SPNS2 Il plasmide Double Nickase (h) consiste in una coppia di plasmidi ingegnerizzati per l'editing ad alta specificità del locus SPNS2 nelle linee cellulari human. Ciascun plasmide esprime una nickasi Cas9 D10A e un sgRNA distinto che prende di mira filamenti di DNA opposti all'interno di SPNS2. Quando indirizzate verso siti adiacenti su filamenti di DNA opposti, le due nickasi generano tagli a filamento singolo sfalsati che insieme producono una rottura a doppio filamento sfalsata, richiedendo un'attività coordinata sul bersaglio da entrambe le guide. La rottura del DNA risultante viene risolta da vie di riparazione cellulare endogene, più comunemente attraverso la giunzione non omologa delle estremità (NHEJ), portando a inserzioni o delezioni che interrompono la funzione di SPNS2. Richiedendo il coinvolgimento di due sgRNA nel locus bersaglio, l'approccio a doppia nickasi migliora la specificità dell'editing e fornisce una strategia CRISPR complementare per applicazioni in cui è desiderato un controllo aggiuntivo sulla precisione del targeting.

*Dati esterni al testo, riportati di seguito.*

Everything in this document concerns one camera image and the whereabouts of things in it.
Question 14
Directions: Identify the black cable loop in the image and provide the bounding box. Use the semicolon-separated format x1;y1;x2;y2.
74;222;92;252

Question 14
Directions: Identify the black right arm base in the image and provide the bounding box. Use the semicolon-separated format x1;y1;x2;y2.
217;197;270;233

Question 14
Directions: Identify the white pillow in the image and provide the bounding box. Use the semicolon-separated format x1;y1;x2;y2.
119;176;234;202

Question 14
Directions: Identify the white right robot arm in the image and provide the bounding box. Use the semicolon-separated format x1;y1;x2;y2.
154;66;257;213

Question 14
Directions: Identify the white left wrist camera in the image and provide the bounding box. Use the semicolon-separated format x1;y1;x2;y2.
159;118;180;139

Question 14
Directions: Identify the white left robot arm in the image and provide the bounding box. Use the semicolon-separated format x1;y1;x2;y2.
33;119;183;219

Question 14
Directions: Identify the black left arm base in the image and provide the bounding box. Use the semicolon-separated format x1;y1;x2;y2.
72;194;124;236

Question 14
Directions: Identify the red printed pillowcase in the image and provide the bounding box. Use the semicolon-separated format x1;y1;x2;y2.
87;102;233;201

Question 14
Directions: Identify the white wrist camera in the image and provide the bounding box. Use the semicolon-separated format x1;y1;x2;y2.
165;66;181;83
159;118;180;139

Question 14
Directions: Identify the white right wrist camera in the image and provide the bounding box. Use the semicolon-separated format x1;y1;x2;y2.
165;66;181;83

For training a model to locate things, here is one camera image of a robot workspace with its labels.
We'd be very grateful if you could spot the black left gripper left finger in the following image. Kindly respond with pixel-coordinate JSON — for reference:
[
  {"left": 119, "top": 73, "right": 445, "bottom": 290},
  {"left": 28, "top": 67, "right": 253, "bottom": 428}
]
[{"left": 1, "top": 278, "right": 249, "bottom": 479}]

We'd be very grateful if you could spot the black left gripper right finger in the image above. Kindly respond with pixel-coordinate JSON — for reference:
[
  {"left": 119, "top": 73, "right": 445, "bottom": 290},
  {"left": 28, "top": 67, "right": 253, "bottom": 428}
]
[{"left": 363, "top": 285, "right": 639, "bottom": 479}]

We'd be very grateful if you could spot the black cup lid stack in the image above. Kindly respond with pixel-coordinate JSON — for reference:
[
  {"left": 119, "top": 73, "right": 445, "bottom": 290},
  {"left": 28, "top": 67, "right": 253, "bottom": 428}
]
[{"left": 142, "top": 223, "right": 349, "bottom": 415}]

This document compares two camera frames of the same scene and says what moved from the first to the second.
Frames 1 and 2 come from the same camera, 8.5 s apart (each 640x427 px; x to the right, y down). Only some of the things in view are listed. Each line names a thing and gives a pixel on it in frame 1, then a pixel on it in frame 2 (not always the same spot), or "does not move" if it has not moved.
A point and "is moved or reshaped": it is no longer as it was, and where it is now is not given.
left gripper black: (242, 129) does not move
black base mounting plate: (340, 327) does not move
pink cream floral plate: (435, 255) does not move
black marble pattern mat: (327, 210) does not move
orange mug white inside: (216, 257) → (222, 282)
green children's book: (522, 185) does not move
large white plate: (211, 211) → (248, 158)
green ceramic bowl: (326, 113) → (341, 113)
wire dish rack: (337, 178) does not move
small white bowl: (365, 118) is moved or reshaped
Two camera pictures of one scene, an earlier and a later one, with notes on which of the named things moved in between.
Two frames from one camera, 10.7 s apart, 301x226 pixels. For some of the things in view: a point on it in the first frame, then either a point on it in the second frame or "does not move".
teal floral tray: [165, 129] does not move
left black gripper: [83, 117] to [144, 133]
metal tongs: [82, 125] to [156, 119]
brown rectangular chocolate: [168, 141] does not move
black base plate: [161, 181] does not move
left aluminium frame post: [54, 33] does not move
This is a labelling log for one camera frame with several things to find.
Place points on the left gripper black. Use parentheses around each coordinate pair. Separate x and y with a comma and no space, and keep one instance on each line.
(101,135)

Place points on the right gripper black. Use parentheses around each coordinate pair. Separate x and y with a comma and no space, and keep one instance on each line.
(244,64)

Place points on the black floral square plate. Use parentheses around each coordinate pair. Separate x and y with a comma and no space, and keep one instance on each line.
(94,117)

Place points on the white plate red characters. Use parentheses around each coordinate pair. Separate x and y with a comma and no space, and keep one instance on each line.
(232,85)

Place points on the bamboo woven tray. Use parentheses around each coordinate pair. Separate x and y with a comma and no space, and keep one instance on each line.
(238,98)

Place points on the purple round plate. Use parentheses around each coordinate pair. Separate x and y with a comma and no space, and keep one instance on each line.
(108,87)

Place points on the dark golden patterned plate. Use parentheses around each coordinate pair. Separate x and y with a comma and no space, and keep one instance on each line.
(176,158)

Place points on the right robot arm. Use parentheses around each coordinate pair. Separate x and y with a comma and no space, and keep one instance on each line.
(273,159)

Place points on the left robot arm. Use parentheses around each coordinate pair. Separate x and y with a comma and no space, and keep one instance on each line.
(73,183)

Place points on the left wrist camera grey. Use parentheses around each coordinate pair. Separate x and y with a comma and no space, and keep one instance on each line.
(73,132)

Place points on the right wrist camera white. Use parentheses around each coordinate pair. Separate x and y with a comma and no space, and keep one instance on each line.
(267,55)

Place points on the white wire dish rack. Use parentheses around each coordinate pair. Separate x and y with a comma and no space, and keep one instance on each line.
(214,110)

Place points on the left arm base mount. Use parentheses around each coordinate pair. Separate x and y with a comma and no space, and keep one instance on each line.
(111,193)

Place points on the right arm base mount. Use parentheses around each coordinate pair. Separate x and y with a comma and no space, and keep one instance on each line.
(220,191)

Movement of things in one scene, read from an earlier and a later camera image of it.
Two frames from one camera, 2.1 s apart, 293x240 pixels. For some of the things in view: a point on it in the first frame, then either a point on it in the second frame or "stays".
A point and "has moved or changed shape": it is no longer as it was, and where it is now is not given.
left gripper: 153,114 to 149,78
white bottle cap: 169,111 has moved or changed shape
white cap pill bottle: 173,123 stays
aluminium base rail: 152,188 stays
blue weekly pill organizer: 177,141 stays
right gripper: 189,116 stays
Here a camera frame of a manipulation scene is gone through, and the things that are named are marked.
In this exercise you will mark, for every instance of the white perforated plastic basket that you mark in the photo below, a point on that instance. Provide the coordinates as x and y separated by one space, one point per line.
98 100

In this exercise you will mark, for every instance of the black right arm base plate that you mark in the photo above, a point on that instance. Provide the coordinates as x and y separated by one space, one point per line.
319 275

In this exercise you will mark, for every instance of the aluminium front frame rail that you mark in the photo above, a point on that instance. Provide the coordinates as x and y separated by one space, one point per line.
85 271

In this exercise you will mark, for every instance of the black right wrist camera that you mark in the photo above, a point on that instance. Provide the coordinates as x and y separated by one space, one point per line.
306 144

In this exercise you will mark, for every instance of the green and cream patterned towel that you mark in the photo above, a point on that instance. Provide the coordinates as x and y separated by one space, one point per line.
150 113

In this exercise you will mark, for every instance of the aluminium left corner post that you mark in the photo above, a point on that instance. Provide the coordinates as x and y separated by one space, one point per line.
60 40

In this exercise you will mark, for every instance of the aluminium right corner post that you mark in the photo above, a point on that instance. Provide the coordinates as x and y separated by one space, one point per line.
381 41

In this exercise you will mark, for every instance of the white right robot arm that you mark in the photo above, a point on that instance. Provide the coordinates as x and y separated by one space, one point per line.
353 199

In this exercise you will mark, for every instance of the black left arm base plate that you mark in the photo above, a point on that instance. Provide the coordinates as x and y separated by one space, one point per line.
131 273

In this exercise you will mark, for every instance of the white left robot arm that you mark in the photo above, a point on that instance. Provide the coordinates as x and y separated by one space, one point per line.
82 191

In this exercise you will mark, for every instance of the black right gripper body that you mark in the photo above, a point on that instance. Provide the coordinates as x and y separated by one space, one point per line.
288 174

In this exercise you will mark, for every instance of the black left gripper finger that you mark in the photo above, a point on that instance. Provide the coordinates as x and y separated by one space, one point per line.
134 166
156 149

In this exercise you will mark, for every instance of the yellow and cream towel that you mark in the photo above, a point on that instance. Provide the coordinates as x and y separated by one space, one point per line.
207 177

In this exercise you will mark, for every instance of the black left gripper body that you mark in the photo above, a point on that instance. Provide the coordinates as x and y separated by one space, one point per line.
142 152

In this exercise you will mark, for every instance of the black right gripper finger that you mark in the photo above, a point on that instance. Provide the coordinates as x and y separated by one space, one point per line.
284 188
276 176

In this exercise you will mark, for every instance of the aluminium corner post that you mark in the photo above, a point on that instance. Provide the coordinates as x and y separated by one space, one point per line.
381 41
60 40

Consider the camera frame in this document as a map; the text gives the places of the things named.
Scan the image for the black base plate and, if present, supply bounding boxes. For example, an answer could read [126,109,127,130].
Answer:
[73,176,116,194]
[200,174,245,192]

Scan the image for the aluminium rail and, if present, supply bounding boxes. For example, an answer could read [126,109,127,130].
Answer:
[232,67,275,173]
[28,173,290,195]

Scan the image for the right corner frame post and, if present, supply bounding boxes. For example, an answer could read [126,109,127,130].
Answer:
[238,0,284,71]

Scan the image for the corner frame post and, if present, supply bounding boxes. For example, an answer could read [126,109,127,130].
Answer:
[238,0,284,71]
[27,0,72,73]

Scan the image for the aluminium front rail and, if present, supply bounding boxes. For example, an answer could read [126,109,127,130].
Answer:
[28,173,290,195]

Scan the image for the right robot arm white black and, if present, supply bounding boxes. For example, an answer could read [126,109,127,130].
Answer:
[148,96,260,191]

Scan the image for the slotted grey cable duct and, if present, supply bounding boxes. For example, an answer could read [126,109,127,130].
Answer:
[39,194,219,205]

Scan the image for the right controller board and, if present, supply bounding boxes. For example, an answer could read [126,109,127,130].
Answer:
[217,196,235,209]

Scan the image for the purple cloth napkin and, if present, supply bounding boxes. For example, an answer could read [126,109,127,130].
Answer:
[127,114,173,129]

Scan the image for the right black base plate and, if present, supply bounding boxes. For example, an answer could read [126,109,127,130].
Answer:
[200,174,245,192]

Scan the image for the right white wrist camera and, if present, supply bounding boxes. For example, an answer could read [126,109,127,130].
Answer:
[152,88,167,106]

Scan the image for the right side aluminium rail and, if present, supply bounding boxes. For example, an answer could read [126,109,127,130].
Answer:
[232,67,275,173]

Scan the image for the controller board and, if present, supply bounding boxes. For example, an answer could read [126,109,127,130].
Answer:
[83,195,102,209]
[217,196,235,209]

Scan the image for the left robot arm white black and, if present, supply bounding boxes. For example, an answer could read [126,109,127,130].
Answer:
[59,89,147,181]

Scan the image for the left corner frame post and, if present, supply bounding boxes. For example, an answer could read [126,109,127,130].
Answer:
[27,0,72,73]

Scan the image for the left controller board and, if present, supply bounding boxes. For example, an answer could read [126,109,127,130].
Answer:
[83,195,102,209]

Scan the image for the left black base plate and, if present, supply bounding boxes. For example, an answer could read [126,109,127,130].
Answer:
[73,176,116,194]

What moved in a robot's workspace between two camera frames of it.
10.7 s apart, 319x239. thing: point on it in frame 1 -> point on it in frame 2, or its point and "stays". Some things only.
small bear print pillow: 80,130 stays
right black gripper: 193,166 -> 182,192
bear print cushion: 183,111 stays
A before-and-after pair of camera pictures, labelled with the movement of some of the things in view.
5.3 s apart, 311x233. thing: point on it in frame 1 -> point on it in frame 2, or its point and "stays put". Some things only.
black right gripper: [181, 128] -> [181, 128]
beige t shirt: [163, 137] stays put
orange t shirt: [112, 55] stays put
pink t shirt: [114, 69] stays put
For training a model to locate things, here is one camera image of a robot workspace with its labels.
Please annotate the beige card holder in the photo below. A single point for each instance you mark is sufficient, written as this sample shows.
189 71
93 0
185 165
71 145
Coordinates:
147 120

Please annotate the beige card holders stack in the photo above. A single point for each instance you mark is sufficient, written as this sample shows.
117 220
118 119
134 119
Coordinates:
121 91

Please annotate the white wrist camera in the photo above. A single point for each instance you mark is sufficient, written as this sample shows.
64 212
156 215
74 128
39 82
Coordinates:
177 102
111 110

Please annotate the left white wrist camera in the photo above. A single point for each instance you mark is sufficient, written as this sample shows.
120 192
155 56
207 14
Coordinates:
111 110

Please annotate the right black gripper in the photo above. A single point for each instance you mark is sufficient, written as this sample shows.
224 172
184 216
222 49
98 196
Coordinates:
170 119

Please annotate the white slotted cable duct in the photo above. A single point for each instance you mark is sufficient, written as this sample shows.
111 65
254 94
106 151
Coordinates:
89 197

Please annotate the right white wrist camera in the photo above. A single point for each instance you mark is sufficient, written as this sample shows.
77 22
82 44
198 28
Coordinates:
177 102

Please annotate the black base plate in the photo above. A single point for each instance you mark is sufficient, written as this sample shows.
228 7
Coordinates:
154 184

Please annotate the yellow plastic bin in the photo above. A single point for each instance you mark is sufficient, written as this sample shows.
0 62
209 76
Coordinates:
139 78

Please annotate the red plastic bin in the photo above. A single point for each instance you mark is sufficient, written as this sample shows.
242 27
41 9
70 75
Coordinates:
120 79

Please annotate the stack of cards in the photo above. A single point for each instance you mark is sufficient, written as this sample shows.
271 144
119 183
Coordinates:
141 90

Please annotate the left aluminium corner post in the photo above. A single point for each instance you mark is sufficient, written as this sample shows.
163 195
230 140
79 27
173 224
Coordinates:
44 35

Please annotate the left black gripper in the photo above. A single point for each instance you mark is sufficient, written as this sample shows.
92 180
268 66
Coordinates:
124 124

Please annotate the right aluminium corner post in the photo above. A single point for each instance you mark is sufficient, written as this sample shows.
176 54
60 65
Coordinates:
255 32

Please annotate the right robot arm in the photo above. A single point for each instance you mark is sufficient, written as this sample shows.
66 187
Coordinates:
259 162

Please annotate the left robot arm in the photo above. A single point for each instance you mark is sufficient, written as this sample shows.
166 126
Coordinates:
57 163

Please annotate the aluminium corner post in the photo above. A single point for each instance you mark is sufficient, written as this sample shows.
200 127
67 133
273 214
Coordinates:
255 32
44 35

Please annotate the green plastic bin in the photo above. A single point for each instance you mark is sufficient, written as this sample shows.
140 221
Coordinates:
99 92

Per supportare l'identificazione efficiente delle cellule modificate, un plasmide codifica la GFP per la visualizzazione fluorescente delle popolazioni trasfettate, mentre il plasmide di accompagnamento porta un gene di resistenza alla puromicina per la selezione antibiotica. Insieme, queste caratteristiche supportano l'arricchimento efficiente delle popolazioni co-trasfettate e semplificano la convalida dei cloni con SPNS2 interrotto.
Solo per uso di ricerca. Non destinato a uso diagnostico o terapeutico.